Об этом она как-то не подумала, и сама мысль вдруг ее утешила. Ей-то казалось, что с отъездом она со всем здесь порывает окончательно.
– Да, действительно, и правда могут ведь дослать, – пробормотала она.
На дороге непонятно откуда появился вдруг низенький человечек, с виду то ли официант, то ли церковный служка, – он торопливо и деловито шагал прямо к главному входу. Клерфэ озадаченно нахмурился.
– Постойте, это же…
Человечек прошел совсем близко, и теперь Клерфэ его узнал. Был он во всем темном, в черной шляпе, с саквояжем. Ну конечно, это же сопровождающий при гробе! Но как преобразился, куда подевались былая помятость и понурость! Нет, шествует бодрой, уверенной, почти командирской походкой. В Боготу отправляется.

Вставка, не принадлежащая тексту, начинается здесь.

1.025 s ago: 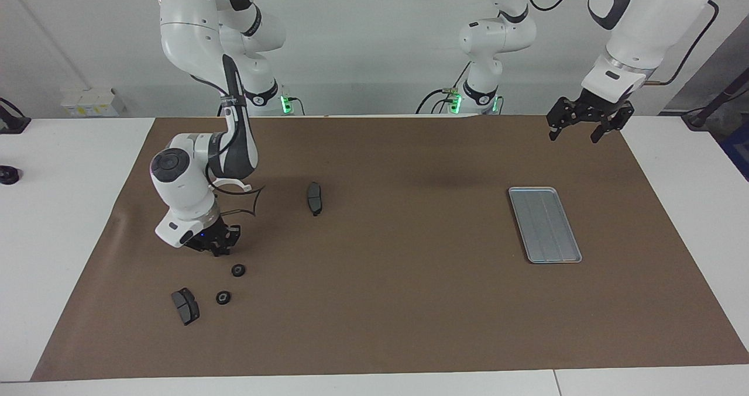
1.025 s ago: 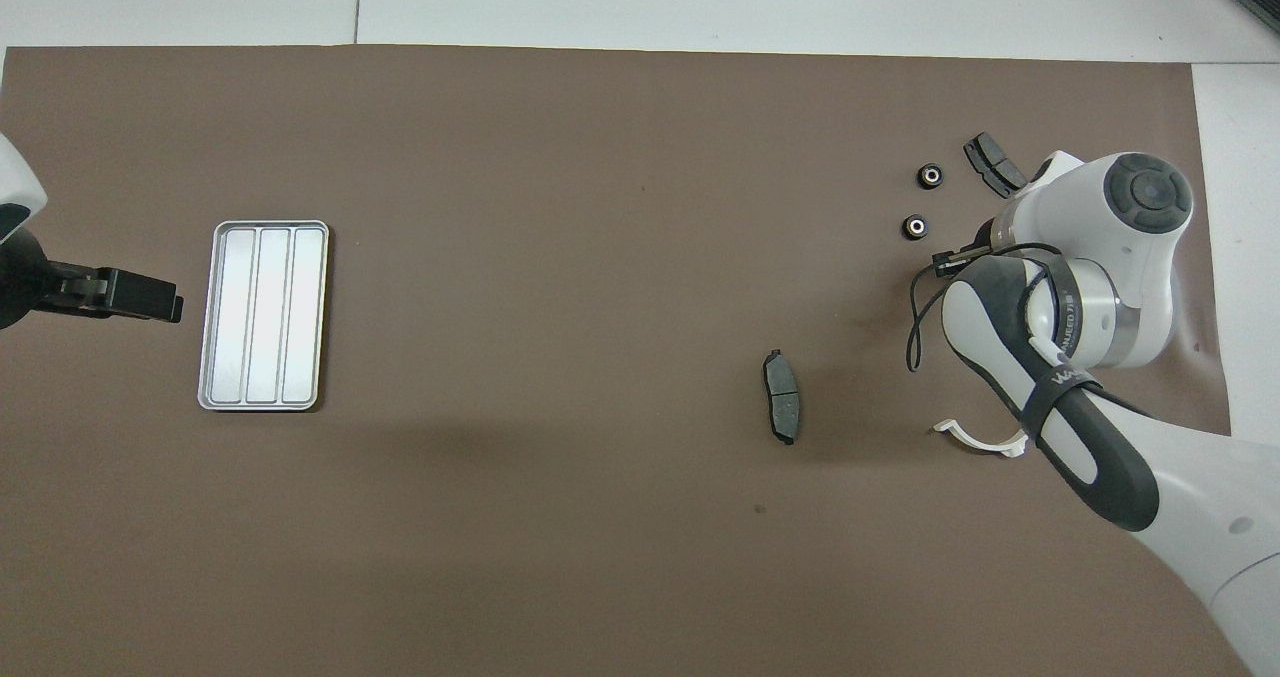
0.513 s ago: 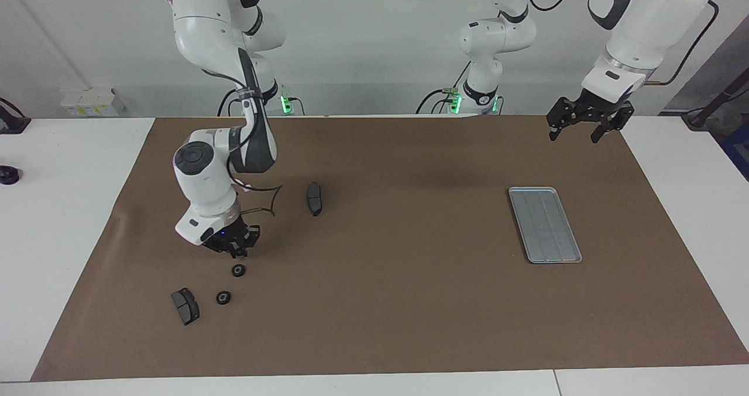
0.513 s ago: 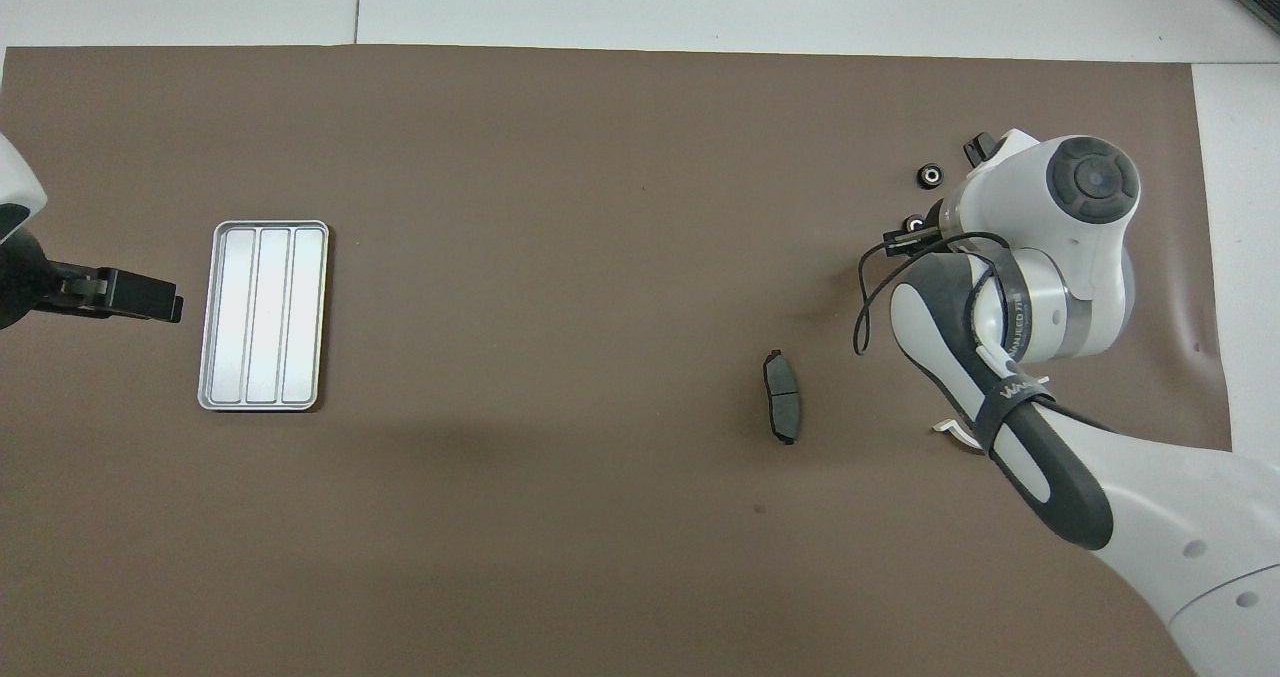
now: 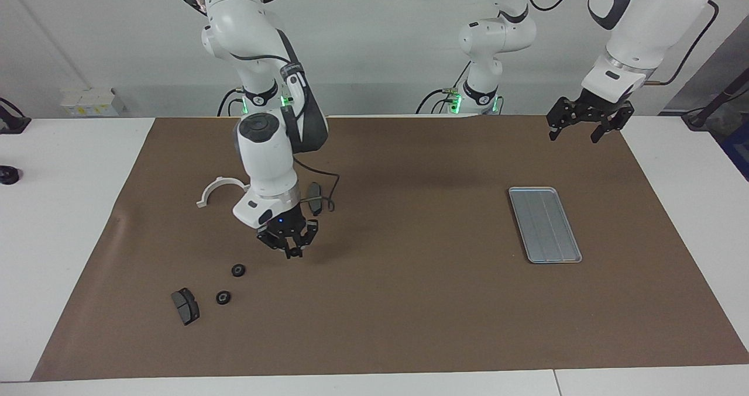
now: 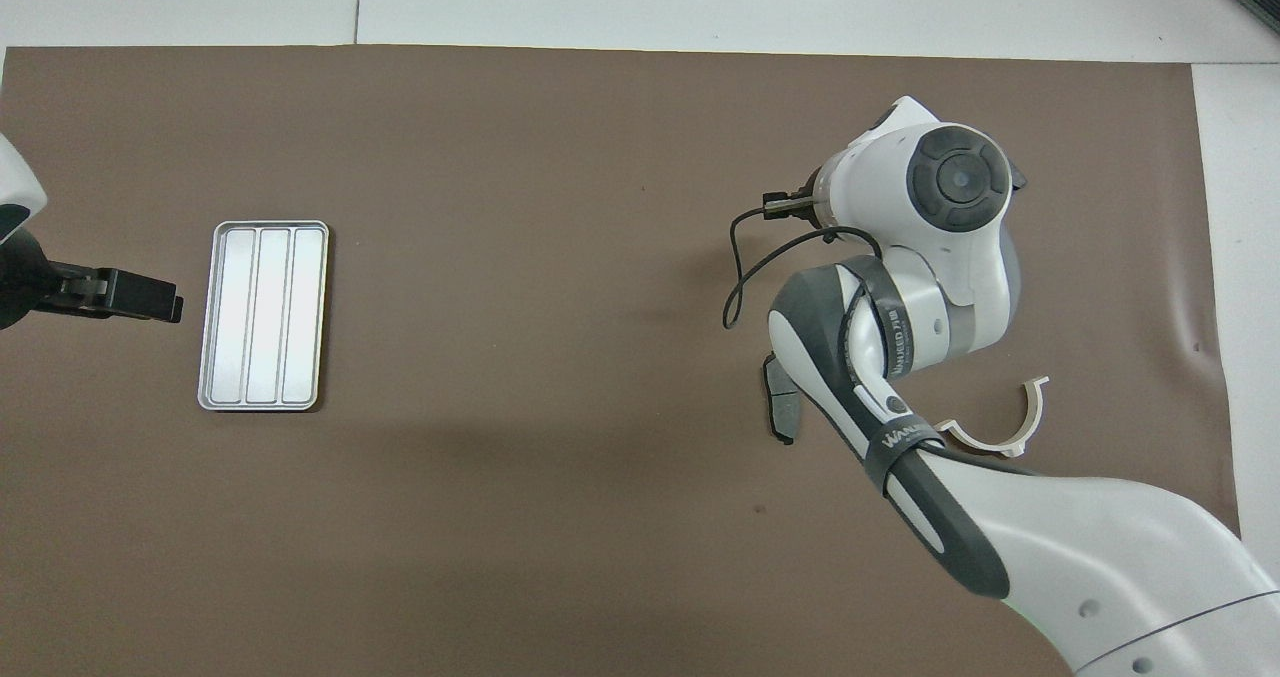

– Кто? – полюбопытствовала Лилиан.
– Да так… Знакомый один. Вы готовы?
– Да, – ответила Лилиан. – Готова.
Машина тронулась. Хольман машет на прощание. Бориса не видно. Пес какое-то время еще бежал за машиной, потом отстал. Лилиан оглянулась. На террасах санаторских соляриев, еще недавно совершенно пустынных, теперь откуда ни возьмись появились люди. Это больные, восстав со своих шезлонгов, смотрели им вслед. Сарафанное радио уже разнесло по санаторию весть об ее отъезде, и теперь, заслышав рокот мотора, они стояли на террасах столбиками – темные, неподвижные фигурки, такие рельефные на фоне нестерпимой небесной сини.
– Как на корриде на верхнем ярусе, – хмыкнул Клерфэ.
– Да, – подхватила Лилиан. – Но кто тогда мы? Быки или матадоры?
– Быки, всегда и только быки. Хотя думаем, что матадоры.